### Instructions for the task:
Only one portion of the data is to be written out: from the line bearing "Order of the" through the line bearing "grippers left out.". Write it exactly as it appears.

======== Data excerpt ========

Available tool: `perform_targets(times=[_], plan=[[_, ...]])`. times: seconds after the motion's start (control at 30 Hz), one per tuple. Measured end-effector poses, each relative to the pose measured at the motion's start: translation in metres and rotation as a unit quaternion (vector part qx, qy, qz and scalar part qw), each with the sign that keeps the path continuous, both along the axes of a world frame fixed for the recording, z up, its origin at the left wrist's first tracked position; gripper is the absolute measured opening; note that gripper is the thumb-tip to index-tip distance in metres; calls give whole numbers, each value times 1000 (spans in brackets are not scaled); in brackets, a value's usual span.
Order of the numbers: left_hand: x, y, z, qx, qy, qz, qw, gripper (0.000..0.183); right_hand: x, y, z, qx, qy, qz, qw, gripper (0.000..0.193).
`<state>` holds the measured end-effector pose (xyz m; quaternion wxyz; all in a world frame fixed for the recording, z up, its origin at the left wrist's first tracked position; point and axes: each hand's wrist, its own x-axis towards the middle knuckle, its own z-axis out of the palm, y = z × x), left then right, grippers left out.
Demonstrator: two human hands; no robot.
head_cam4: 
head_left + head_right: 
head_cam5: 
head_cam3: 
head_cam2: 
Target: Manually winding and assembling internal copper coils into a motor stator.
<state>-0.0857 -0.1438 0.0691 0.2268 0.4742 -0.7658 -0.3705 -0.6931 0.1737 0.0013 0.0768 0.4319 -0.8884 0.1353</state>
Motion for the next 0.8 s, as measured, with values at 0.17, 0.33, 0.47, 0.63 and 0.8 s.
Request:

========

### Task result:
Order of the numbers: left_hand: x, y, z, qx, qy, qz, qw, gripper (0.000..0.183); right_hand: x, y, z, qx, qy, qz, qw, gripper (0.000..0.193).
`<state>` holds the measured end-effector pose (xyz m; quaternion wxyz; all in a world frame fixed for the recording, z up, its origin at the left wrist's first tracked position; point and axes: each hand's wrist, its own x-axis towards the middle knuckle, its own z-axis out of the palm, y = z × x), left then right, grippers left out.

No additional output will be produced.